• _Work required_
Locate the line that contains "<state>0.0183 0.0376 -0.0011" in the entries below. Retype it and all following lines through the final one, character for character.

• _Input records_
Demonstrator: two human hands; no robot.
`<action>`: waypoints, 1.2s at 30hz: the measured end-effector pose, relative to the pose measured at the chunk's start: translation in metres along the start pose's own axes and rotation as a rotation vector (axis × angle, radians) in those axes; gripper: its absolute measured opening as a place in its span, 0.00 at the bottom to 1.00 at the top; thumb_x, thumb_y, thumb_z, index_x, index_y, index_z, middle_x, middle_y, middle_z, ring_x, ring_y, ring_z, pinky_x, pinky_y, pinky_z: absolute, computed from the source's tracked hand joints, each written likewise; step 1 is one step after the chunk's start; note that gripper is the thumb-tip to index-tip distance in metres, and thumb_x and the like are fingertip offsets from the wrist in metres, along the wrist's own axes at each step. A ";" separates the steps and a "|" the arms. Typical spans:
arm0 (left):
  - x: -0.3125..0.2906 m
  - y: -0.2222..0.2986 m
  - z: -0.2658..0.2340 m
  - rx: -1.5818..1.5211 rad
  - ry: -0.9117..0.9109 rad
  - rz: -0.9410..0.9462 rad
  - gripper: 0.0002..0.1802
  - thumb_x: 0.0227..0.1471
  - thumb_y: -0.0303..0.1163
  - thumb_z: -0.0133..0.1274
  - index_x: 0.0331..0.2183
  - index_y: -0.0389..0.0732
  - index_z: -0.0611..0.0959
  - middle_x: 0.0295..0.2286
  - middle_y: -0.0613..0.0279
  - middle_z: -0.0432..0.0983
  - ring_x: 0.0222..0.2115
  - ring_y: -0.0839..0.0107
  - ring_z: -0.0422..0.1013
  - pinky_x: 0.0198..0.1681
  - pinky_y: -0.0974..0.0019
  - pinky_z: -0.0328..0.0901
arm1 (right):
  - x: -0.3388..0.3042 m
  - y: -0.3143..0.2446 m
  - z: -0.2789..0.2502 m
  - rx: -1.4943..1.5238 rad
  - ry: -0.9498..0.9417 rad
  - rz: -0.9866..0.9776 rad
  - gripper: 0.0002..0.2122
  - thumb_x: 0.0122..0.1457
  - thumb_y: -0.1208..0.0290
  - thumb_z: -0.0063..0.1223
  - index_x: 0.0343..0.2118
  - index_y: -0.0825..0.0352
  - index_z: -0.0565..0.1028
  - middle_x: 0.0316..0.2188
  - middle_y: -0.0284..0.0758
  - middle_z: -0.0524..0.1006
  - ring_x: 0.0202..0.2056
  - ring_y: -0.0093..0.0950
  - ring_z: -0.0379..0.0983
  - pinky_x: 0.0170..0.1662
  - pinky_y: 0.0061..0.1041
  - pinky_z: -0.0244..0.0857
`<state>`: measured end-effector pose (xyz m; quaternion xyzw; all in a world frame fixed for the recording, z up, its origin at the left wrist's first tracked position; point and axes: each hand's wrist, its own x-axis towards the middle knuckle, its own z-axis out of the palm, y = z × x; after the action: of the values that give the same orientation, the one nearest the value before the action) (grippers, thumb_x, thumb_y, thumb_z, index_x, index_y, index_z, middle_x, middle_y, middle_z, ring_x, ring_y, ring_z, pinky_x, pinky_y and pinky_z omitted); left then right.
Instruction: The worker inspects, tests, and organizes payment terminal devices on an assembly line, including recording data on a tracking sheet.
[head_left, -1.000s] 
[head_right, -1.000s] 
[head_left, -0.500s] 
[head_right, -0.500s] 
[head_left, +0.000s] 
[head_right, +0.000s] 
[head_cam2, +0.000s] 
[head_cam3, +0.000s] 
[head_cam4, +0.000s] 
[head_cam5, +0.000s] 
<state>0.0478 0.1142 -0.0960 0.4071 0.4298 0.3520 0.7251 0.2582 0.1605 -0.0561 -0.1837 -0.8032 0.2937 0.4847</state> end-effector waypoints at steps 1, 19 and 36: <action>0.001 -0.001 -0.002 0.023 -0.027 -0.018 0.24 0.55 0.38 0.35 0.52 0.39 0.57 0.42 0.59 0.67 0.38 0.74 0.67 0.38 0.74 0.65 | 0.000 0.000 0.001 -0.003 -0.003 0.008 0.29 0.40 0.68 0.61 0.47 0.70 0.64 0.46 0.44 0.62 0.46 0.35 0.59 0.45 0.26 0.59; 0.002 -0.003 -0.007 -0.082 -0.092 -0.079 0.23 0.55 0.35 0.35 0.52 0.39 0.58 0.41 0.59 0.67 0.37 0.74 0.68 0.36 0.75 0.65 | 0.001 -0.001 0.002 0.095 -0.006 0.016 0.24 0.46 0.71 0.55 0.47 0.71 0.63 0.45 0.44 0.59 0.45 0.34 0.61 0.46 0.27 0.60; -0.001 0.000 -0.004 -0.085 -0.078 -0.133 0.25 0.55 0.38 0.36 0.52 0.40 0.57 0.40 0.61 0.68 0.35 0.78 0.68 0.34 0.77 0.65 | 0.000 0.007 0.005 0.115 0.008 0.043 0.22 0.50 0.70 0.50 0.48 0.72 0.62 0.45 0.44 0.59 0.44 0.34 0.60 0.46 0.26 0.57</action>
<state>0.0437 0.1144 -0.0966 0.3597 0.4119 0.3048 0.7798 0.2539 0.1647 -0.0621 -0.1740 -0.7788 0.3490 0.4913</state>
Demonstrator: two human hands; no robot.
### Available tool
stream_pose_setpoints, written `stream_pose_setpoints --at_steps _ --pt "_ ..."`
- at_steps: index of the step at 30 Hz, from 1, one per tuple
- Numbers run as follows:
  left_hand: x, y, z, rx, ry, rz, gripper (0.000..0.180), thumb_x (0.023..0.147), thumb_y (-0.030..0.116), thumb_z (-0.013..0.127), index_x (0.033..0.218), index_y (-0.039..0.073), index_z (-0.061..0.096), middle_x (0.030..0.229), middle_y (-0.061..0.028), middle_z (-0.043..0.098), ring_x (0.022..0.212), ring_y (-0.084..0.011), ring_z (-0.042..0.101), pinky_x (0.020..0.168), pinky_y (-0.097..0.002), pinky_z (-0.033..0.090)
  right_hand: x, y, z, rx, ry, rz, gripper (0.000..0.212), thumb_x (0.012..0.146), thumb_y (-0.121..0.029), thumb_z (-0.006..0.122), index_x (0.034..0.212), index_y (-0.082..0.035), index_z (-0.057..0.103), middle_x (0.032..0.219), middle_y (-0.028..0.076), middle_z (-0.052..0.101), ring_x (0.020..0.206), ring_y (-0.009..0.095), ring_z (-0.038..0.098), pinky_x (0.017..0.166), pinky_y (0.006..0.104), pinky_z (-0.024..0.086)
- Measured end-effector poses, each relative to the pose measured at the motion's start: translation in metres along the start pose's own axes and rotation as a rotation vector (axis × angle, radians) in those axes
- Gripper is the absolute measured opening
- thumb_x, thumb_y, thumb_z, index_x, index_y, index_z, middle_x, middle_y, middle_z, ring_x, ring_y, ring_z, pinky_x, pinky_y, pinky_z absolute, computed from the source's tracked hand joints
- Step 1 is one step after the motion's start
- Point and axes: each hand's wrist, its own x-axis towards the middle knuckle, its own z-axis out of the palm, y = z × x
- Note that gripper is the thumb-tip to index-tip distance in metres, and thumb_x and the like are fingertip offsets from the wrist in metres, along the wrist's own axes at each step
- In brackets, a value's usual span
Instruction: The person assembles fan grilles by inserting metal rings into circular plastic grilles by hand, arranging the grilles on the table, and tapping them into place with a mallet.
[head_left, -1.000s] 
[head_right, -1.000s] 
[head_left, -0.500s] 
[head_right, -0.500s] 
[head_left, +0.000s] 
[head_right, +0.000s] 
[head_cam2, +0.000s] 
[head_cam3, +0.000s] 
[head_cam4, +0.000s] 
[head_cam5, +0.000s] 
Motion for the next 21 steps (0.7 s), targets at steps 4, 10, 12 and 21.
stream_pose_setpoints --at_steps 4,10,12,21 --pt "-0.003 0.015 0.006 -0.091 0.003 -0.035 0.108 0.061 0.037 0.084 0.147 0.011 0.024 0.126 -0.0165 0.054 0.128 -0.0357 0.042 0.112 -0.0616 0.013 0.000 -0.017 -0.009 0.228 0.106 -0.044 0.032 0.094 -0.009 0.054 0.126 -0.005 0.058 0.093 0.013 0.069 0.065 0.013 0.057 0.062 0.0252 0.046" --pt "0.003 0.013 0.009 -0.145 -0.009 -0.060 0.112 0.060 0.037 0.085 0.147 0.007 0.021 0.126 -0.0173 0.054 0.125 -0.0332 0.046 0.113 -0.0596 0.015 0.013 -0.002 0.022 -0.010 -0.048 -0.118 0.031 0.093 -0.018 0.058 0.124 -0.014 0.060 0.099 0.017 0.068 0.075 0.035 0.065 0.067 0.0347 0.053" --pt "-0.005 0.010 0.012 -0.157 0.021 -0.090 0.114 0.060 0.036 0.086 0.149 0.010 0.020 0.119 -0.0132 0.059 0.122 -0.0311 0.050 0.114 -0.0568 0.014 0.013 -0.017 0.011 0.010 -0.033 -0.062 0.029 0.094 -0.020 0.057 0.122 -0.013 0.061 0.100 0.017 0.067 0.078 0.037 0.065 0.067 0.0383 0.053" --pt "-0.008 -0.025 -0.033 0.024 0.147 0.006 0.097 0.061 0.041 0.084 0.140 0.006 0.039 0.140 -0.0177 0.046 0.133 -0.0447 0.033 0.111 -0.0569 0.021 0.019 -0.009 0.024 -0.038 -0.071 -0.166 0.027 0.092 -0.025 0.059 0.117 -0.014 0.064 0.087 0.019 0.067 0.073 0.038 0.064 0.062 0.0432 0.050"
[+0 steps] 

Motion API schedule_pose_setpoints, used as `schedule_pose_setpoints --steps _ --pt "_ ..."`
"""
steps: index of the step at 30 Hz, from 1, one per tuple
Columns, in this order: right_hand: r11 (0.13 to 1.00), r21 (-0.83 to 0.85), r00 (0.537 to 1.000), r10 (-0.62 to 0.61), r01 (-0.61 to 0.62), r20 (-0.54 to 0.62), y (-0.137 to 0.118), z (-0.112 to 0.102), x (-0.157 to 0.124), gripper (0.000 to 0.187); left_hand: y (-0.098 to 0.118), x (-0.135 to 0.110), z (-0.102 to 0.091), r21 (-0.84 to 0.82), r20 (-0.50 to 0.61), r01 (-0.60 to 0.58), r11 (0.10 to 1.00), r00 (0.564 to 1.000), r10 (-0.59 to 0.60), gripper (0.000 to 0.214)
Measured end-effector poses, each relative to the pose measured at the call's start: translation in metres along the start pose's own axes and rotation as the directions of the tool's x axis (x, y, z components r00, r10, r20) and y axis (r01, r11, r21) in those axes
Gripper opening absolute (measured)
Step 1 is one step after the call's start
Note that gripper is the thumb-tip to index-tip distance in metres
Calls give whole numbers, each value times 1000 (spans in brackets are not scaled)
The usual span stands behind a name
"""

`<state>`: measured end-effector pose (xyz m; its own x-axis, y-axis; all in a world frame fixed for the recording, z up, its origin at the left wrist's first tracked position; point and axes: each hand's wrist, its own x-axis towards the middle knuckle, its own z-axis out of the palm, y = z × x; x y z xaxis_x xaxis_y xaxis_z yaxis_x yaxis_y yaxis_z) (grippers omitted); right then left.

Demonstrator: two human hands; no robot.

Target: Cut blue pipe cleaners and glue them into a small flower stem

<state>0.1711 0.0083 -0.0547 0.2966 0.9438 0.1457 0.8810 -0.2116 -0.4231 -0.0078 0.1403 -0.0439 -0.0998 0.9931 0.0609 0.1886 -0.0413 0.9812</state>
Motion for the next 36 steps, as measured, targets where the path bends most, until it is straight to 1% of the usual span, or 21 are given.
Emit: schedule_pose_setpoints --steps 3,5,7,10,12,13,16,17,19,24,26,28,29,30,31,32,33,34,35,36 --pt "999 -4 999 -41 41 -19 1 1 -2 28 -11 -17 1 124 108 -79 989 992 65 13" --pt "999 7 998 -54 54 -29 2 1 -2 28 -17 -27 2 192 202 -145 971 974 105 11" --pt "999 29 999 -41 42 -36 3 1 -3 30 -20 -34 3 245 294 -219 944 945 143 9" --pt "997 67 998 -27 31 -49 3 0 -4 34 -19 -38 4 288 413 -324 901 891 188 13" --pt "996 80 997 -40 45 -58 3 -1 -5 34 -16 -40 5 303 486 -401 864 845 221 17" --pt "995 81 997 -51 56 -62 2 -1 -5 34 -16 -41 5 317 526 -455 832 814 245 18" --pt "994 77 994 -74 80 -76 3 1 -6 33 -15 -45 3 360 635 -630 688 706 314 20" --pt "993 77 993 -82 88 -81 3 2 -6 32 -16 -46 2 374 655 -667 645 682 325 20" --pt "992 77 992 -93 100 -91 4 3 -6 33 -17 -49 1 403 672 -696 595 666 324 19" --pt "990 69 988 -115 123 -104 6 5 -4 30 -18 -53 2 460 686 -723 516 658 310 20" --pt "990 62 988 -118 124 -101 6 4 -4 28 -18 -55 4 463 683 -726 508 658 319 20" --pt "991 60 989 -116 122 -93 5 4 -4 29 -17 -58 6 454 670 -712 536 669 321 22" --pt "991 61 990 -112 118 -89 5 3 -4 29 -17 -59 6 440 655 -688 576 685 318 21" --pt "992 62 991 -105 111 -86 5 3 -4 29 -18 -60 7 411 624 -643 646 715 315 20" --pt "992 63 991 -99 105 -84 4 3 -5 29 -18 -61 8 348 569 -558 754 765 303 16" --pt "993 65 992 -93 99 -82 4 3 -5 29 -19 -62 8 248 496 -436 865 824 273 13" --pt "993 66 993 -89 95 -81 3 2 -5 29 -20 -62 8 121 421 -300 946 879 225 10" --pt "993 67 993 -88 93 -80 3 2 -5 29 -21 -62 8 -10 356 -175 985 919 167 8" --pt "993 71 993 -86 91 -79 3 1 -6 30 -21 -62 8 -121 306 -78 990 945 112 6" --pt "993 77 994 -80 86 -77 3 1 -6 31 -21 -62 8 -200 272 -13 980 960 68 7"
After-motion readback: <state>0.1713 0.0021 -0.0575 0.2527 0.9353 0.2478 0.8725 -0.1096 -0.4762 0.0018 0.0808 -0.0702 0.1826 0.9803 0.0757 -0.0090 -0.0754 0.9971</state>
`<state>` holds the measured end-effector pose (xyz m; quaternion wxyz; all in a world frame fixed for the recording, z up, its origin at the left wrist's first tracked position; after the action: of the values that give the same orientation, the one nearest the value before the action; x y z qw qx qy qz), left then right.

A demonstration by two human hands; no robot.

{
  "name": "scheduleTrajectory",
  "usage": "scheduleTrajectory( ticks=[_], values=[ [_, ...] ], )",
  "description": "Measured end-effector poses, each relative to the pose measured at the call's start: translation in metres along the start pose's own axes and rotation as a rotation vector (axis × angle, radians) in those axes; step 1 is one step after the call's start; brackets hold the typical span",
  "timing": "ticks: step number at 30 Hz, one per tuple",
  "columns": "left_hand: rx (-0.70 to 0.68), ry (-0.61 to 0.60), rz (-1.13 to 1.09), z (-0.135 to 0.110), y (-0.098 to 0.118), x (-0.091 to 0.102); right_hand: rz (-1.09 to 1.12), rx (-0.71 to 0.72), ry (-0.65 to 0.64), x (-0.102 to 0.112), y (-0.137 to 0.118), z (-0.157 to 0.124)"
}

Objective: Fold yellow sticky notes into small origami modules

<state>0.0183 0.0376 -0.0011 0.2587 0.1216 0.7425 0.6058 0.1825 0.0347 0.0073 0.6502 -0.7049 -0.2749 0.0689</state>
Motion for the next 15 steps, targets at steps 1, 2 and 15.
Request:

• _Solution to this task_
<state>0.0183 0.0376 -0.0011 0.2587 0.1216 0.7425 0.6058 0.1825 0.0347 0.0073 0.6502 -0.7049 -0.2749 0.0689</state>
Motion for the next 15 steps, targets at steps 1, 2 and 15.
Request:

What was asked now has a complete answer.